> **Work to be completed**:
The lines from the start of the data up to and including the one with "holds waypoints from" should be returned exactly, and nothing else.

Source data:
-=-=-=-=-

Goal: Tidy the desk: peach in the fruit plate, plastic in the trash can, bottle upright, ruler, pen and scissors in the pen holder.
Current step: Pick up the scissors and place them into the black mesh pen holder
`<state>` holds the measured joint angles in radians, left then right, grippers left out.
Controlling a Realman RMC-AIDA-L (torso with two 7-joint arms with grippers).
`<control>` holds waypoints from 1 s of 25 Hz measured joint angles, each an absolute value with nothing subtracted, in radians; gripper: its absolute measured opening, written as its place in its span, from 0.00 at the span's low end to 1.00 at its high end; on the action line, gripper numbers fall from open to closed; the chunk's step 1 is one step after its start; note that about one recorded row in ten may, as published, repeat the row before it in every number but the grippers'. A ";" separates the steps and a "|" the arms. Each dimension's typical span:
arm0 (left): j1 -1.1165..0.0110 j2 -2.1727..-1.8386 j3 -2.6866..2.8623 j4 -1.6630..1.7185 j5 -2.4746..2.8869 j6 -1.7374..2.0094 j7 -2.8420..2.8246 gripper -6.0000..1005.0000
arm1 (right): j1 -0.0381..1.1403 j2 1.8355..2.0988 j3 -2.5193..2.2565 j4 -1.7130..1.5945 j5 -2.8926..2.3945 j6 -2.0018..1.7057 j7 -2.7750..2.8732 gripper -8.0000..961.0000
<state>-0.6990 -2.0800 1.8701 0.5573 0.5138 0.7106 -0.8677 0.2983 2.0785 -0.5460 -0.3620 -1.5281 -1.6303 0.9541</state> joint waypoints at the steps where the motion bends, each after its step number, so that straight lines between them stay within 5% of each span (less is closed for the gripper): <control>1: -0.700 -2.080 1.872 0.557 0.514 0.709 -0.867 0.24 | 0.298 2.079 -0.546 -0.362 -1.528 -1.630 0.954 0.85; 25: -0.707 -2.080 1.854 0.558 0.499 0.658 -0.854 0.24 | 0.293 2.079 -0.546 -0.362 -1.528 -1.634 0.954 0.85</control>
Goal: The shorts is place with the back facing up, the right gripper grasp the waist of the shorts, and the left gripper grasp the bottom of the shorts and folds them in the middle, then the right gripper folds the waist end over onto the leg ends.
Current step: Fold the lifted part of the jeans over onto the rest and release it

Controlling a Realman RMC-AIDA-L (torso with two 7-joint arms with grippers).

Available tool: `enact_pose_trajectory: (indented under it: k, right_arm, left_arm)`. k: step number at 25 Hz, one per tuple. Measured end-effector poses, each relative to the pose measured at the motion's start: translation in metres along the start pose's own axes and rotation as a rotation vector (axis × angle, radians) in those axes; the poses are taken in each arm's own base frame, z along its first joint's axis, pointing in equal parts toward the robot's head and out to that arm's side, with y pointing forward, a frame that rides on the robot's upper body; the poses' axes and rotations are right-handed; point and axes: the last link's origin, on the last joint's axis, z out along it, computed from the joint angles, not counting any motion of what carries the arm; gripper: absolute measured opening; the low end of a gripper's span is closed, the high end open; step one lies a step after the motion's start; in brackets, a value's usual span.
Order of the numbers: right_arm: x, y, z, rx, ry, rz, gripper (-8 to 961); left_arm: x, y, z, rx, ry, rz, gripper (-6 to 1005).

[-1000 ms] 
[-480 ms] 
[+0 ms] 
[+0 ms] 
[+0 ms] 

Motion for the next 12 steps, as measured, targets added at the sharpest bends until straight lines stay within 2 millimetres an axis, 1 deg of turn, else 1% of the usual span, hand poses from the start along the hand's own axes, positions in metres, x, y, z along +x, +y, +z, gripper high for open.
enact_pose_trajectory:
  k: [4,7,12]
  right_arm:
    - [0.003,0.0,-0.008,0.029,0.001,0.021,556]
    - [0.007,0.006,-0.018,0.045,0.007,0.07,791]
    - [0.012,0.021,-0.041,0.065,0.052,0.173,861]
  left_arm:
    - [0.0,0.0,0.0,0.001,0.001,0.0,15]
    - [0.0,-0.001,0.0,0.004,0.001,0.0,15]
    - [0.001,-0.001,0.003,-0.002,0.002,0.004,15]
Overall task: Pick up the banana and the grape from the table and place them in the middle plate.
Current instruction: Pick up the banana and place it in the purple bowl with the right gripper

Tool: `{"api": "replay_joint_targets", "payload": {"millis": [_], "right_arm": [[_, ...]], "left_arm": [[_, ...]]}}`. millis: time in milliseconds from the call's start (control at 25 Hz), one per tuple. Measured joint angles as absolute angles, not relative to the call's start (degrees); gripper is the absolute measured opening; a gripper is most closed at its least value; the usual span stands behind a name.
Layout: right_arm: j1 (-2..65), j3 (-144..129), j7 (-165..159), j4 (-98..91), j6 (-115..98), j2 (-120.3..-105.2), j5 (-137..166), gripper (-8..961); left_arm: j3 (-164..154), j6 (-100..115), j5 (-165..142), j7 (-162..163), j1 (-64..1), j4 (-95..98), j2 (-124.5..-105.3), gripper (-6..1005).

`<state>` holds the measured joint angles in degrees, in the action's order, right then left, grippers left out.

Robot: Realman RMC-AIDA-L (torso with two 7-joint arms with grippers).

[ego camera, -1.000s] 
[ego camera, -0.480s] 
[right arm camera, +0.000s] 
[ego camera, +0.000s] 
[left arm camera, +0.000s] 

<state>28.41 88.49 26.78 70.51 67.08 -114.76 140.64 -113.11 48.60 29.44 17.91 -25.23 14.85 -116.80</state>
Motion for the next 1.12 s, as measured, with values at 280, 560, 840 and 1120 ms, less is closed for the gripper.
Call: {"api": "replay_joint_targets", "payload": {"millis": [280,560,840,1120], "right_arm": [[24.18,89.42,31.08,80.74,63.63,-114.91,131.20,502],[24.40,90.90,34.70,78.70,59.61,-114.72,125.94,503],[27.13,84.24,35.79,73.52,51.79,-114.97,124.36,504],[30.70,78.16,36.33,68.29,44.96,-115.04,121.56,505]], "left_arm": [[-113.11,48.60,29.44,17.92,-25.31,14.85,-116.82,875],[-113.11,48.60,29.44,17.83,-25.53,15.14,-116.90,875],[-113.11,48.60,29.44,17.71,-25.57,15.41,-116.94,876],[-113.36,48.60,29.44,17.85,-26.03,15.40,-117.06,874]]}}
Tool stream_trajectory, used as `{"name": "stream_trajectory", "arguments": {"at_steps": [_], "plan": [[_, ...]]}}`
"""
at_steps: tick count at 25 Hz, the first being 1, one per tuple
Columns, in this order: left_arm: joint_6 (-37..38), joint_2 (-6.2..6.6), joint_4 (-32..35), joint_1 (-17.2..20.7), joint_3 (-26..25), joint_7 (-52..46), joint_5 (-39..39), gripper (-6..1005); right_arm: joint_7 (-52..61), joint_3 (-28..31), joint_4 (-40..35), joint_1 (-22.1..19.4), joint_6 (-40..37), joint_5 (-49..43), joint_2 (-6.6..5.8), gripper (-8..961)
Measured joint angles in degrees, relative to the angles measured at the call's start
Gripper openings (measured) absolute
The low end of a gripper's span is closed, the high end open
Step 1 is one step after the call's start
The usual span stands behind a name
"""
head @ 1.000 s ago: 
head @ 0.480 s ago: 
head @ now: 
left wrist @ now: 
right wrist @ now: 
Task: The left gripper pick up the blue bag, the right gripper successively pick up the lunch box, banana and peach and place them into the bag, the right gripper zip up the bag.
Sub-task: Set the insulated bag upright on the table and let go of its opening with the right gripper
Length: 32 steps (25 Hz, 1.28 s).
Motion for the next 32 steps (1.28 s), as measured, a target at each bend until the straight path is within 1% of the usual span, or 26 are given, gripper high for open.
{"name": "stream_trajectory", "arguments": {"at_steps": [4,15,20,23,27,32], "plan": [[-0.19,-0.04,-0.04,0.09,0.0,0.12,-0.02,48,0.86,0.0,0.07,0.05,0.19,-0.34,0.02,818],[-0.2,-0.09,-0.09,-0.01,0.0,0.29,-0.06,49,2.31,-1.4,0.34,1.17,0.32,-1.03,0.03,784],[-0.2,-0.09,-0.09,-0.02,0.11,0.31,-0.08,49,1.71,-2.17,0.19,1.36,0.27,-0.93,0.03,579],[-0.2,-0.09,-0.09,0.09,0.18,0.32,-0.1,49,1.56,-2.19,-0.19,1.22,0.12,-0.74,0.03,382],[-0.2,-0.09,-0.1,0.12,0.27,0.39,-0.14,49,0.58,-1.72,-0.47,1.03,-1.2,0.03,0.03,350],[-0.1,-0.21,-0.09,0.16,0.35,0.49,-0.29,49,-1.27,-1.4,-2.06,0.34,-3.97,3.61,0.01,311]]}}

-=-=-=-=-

> **Answer to the exercise**:
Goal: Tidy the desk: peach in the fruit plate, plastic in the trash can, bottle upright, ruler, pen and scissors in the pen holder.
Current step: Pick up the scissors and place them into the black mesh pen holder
`<state>` holds the measured joint angles in radians, left then right, grippers left out.
Controlling a Realman RMC-AIDA-L (torso with two 7-joint arms with grippers).
`<control>` holds waypoints from 1 s of 25 Hz measured joint angles, each an absolute value with nothing subtracted, in radians; gripper: its absolute measured opening, written as its place in its span, from 0.00 at the span's low end to 1.00 at its high end; on the action line, gripper numbers fall from open to closed; the chunk's step 1 is one step after its start; note that about one recorded row in ten may, as published, repeat the row before it in every number but the grippers'. A ";" separates the steps and a "|" the arms. Each dimension's typical span:

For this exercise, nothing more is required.